▸ **What you will do**: Repeat nothing but the lines below running from the one containing "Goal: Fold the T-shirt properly" to the one containing "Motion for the". Keep both end lines.
------------------------------------------------------------------------
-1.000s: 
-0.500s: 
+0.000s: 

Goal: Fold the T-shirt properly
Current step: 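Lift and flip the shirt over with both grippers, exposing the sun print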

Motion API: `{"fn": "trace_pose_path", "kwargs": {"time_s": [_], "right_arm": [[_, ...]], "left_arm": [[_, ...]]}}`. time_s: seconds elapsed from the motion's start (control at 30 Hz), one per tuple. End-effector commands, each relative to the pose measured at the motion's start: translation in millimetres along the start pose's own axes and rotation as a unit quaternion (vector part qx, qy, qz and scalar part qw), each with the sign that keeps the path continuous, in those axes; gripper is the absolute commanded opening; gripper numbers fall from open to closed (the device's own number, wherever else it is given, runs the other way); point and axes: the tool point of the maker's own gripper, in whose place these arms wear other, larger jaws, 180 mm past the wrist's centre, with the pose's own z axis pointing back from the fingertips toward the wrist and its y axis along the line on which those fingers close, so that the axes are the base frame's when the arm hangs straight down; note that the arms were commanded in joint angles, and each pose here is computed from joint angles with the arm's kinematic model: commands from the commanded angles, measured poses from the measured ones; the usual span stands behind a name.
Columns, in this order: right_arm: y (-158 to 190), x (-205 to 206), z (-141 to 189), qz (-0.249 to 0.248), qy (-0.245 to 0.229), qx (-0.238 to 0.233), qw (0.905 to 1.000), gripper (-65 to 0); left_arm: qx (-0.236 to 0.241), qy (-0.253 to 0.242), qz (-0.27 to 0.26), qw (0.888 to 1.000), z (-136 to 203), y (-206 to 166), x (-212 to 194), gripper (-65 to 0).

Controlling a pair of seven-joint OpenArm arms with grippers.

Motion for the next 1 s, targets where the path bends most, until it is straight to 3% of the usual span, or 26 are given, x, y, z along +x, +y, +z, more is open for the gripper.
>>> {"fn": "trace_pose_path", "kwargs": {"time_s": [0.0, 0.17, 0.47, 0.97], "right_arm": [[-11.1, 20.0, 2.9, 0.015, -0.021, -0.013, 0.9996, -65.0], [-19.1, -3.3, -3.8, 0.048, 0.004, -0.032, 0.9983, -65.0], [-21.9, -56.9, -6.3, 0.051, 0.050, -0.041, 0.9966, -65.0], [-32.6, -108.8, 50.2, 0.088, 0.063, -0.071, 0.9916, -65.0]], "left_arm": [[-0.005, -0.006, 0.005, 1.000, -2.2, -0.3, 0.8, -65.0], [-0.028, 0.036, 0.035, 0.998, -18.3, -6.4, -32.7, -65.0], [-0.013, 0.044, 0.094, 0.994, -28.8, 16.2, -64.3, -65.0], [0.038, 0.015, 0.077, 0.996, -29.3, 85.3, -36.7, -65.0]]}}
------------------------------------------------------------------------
▸ **Response**:
Goal: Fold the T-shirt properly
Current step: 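Lift and flip the shirt over with both grippers, exposing the sun print
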
Motion API: `{"fn": "trace_pose_path", "kwargs": {"time_s": [_], "right_arm": [[_, ...]], "left_arm": [[_, ...]]}}`. time_s: seconds elapsed from the motion's start (control at 30 Hz), one per tuple. End-effector commands, each relative to the pose measured at the motion's start: translation in millimetres along the start pose's own axes and rotation as a unit quaternion (vector part qx, qy, qz and scalar part qw), each with the sign that keeps the path continuous, in those axes; gripper is the absolute commanded opening; gripper numbers fall from open to closed (the device's own number, wherever else it is given, runs the other way); point and axes: the tool point of the maker's own gripper, in whose place these arms wear other, larger jaws, 180 mm past the wrist's centre, with the pose's own z axis pointing back from the fingertips toward the wrist and its y axis along the line on which those fingers close, so that the axes are the base frame's when the arm hangs straight down; note that the arms were commanded in joint angles, and each pose here is computed from joint angles with the arm's kinematic model: commands from the commanded angles, measured poses from the measured ones; the usual span stands behind a name.
Columns, in this order: right_arm: y (-158 to 190), x (-205 to 206), z (-141 to 189), qz (-0.249 to 0.248), qy (-0.245 to 0.229), qx (-0.238 to 0.233), qw (0.905 to 1.000), gripper (-65 to 0); left_arm: qx (-0.236 to 0.241), qy (-0.253 to 0.242), qz (-0.27 to 0.26), qw (0.888 to 1.000), z (-136 to 203), y (-206 to 166), x (-212 to 194), gripper (-65 to 0).

Controlling a pair of seven-joint OpenArm arms with grippers.

Motion for the next 1 s, targets where the path bends most, until it is straight to 3% of the usual span, or 26 are given, x, y, z along +x, +y, +z, more is open for the gripper.

There's nothing more to this exercise.